Share

Kansas Symphony at Helzberg Hall

Everything's Up to Date

By: - Jun 04, 2018

Kansas City Symphony
Helzberg Hall
Kauffman Center for the Performing Arts
Kansas City, Mo.
June 2, 2018

The Kansas City Symphony is a group of superb artists, who make their home in one the of the performance treasures of America. Like Dallas and other smaller cities across the country, Kansas City community leaders decided to spiff up its arts presence, A decade ago they determined to build a new home for its Symphony Orchestra and a somewhat larger hall for events on tour.

A lead group visited cities across America that had also undertaken this challenge. Problems and solutions were apparent. One city forgot to provide electricity in its lobby area and had to bring in generators until the problem was cured. Another forgot to build restrooms. Yet, like all venues that anticipate housing first-rate musical artists, acoustics became the top concern. Yasuhisa Toyota of Japan, who had designed the acoustics of Disney Hall in Los Angeles and the Fisher Center at Bard College, was hired. What Toyota had learned from working with Frank Gehry was flexibility. The lessons are amply rewarded in Helzberg Hall, where both orchestra members and audience experience clear tones created in part by long echoes. Gustavo Dudamel of the Los Angeles Symphony, on a conducting visit to Kansas City, declared that Toyota had outdone himself.

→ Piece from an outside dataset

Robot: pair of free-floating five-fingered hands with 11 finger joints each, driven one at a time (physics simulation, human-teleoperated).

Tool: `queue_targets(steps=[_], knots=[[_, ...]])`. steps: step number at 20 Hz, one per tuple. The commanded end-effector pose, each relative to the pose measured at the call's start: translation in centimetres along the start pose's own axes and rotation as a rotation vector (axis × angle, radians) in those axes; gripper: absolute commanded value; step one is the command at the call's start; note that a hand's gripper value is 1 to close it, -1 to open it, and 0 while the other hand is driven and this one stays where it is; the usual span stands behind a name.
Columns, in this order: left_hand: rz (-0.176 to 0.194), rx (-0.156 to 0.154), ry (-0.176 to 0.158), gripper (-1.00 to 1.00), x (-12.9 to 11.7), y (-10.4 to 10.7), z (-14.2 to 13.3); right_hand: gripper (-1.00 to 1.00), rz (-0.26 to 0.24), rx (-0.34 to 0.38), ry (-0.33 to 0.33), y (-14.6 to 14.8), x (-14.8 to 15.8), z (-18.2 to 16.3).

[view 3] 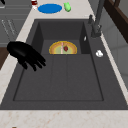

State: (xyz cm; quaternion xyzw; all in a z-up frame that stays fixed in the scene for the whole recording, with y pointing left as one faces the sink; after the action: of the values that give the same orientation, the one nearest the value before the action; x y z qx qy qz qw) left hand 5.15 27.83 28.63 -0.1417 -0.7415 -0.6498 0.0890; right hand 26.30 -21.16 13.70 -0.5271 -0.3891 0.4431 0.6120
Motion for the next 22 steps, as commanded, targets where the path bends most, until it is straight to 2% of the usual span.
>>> queue_targets(steps=[1, 10, 11, 12, 15, 17, 22], knots=[[0.0, 0.0, 0.0, 0.0, 0.0, 0.0, 0.0, -1.0, 0.003, -0.027, -0.055, -0.4, 0.0, 0.1], [-0.019, 0.009, 0.006, 0.0, -0.1, 0.0, 0.0, -1.0, 0.02, 0.003, -0.144, -0.6, 0.0, 0.3], [-0.02, 0.009, 0.007, 0.0, -0.1, 0.0, 0.0, -1.0, 0.018, 0.004, -0.137, -0.7, 0.0, 0.3], [-0.021, 0.01, 0.007, 0.0, -0.1, 0.0, 0.0, -1.0, 0.011, 0.004, -0.099, -0.7, 0.0, 0.3], [-0.023, 0.012, 0.009, 0.0, -0.1, 0.0, -0.1, -1.0, 0.02, 0.006, -0.172, -0.6, 0.2, 0.7], [-0.025, 0.012, 0.009, 0.0, -0.1, -0.1, -0.1, -1.0, 0.03, 0.007, -0.245, -0.7, 0.2, 0.5], [-0.027, 0.014, 0.01, 0.0, -0.1, -0.1, -0.1, -1.0, 0.035, 0.01, -0.352, -0.7, -0.1, 0.6]])
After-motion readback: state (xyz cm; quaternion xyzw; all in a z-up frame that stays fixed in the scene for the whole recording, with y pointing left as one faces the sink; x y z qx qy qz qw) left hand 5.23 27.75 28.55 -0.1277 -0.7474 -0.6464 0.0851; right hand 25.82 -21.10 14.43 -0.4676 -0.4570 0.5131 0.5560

Vineyard seating is one of the pleasures of the hall. The seating surrounds the stage. Human beings contribute to the sound quality. Rows rise up in the terraces like vineyards. There is not a bad seat in the house.

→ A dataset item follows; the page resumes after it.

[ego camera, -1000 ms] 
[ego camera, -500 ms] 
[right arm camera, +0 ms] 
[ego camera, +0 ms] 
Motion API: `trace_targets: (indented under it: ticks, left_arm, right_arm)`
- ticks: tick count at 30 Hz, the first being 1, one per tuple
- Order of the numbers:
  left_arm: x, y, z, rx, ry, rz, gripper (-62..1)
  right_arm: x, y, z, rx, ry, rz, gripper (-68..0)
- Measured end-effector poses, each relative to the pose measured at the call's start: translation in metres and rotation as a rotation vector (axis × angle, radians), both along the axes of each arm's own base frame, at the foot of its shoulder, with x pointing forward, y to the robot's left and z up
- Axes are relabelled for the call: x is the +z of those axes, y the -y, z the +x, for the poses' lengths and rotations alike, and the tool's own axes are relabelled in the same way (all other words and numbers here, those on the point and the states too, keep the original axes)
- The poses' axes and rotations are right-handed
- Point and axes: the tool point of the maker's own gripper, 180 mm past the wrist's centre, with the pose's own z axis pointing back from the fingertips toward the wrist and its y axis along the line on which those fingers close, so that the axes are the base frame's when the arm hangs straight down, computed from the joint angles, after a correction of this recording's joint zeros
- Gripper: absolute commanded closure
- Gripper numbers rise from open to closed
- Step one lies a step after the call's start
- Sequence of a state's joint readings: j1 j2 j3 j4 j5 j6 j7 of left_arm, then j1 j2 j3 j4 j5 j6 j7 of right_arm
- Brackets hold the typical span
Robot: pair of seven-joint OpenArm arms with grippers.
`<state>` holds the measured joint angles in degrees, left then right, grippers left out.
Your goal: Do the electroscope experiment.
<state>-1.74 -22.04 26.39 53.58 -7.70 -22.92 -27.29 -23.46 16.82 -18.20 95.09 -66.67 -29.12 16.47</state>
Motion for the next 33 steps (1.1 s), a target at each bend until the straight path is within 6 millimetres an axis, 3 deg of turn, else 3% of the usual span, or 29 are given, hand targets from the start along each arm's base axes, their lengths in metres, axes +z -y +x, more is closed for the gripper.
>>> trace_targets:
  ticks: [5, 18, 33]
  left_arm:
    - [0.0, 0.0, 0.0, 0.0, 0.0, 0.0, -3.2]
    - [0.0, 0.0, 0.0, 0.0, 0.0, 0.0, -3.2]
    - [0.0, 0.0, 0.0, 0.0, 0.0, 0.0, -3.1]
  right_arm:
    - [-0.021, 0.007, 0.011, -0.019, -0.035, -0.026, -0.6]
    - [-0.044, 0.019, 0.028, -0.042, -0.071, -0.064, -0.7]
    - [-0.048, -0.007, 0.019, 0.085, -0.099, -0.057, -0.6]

Like Russell Johnson in Dallas, the acoustician Toyota got the final call on design in service of sound quality. He and architect Moshe Safdie worked well together. The interior woods resemble those of Disney and Bard. Toyota regards the wooden floor on stage as an instrument. Curiously, ceilings and floors contribute more to the quality of the sound than walls. In Helzberg, paneling and partitions are golden honey colored wood.

Like Disney, which is larger by 665 seats, Helzberg feels intimate with 1600. A giant organ dominates the hall like an altar. The organ is the orchestra of instruments, and its steel pipes, all 5,548 of them, are fronted by pipe-like wooden verticals, an offering and a bouquet. The largest steel pipe is 32 feet tall and weights about 960 pounds. Motor-driven risers on the stage offer four different seating levels above the main stage for the orchestra

The main lobby, Brandmeyer Great Hall, is built of a glass ceiling and sloping glass walls that provide a panoramic view of Kansas City to the south.

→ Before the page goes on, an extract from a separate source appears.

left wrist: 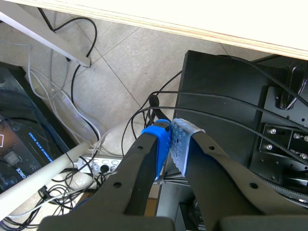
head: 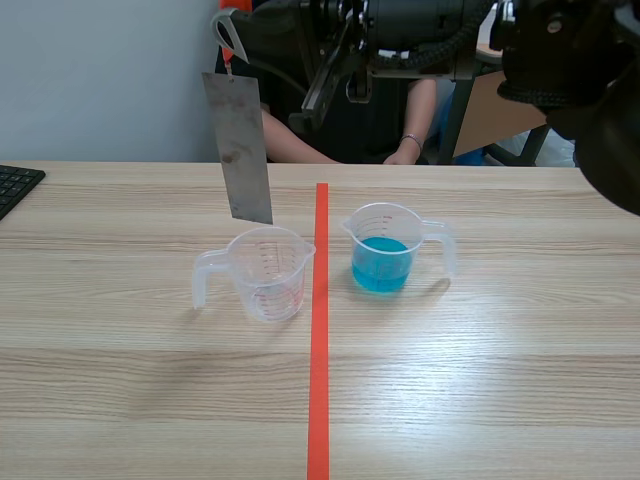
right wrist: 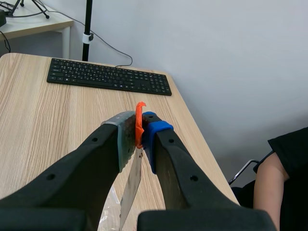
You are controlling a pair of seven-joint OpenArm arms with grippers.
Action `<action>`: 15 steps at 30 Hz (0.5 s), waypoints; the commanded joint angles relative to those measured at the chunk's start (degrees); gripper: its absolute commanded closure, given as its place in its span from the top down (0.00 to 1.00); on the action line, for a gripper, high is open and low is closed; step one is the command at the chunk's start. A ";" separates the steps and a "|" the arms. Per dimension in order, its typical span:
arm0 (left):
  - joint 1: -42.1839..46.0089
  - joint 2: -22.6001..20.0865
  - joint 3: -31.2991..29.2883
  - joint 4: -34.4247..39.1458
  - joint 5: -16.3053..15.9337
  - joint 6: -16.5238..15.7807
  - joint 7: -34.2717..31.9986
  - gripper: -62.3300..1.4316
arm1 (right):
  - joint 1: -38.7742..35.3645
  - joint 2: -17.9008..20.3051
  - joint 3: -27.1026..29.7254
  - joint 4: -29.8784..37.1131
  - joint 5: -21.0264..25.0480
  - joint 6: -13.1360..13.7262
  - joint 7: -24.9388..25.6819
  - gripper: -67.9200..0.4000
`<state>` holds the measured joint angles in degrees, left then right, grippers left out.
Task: Do the redox reaction experiment.
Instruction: 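Put the plate into the left beaker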
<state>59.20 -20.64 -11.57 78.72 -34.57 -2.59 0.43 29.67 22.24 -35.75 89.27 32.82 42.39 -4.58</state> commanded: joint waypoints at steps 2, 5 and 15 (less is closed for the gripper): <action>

What do each of these elements mean to the performers and to the audience? Kansas citizens love coming to the Hall. Its namesakes, Shirley and Barnett Helzberg, encourage each person who comes (and they seem to know and be known by all of them) to look at the Hall as their own.

The first piece the orchestra performed under guest conductor Johannes Debus displayed magnificent orchestral tones as they reverberated through the hall and surrounded us. It was an orchestral arrangement of music from Richard Wagner’s Ring cycle. An admirable effort, but one that did not make a case for itself hard as the conductor and orchestra tried. Perhaps overtures and one act performed in its entirety serve the composer better as a soupcon, an introduction, or a sampling of his style. We got to hear fabulous horn sounds, including a bass trumpet, and also sweet strings.

In the familiar, yet fresh Emperor Concerto of Beethoven, the orchestra displayed lovely woodwind tones. The strings swooped and soared. Young pianist Martin Helmchen thrived as the orchestra’s partner. None of the crashing bravura of past Emperor performances. Instead we heard a subtle range of dynamics. The grand sequences were not forced or tempestuous beyond their construction.

Particularly in the quiet moments, Helmchen dared the audience and the Hall itself a pick of the quietest of beautiful phrases. We were amply rewarded.

Helmchen is a special artist with a delicate touch, even when he is pounding out the big moments in the concerto. He never shows off. Instead he uses the same grace that he brings to barely audible phrases which are even sweeter because you lean in to hear them.

A Hall like Helzberg is perfect for instrumentalists of subtly and allows them to express a wide range of dynamics without concern about being heard at the quiet end of the spectrum.

The future of classical music is secure in Kansas City. The full meaning of a community of performers and listeners has been understood by all parties to this dance. Let’s hope we can get the Kansas City Symphony to test Carnegie Hall’s acoustics in the near future.